> _ASSIGNMENT_
Look through the listing below and report the lines that have the word "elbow" in them.

[Opening DATA BLOCK section]

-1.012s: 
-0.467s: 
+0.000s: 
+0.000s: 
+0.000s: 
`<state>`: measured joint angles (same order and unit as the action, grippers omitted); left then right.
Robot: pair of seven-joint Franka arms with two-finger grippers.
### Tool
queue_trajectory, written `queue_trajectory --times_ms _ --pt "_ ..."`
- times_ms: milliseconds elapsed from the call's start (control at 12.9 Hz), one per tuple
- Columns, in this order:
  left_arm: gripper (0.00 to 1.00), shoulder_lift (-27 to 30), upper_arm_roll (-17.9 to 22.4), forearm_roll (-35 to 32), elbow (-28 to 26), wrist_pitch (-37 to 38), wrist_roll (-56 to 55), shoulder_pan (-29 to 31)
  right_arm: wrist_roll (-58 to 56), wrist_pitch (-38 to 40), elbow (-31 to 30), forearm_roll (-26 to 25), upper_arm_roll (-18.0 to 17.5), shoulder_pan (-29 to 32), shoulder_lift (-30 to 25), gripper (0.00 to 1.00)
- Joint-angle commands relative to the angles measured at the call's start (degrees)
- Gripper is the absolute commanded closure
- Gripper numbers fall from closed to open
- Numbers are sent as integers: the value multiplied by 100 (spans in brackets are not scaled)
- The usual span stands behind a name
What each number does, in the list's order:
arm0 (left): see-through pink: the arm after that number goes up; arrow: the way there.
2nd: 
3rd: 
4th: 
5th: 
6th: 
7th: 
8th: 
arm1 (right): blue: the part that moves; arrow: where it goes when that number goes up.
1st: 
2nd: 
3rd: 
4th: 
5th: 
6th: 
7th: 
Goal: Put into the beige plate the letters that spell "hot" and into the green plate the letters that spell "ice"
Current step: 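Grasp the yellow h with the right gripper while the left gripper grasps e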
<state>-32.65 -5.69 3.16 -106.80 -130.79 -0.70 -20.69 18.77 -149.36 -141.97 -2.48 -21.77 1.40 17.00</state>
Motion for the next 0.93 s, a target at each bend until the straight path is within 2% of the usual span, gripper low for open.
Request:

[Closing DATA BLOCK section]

> _ANSWER BOX_
  left_arm: gripper (0.00 to 1.00), shoulder_lift (-27 to 30), upper_arm_roll (-17.9 to 22.4), forearm_roll (-35 to 32), elbow (-28 to 26), wrist_pitch (-37 to 38), wrist_roll (-56 to 55), shoulder_pan (-29 to 31)
  right_arm: wrist_roll (-58 to 56), wrist_pitch (-38 to 40), elbow (-31 to 30), forearm_roll (-26 to 25), upper_arm_roll (-18.0 to 17.5), shoulder_pan (-29 to 32), shoulder_lift (-30 to 25), gripper (0.00 to 1.00)

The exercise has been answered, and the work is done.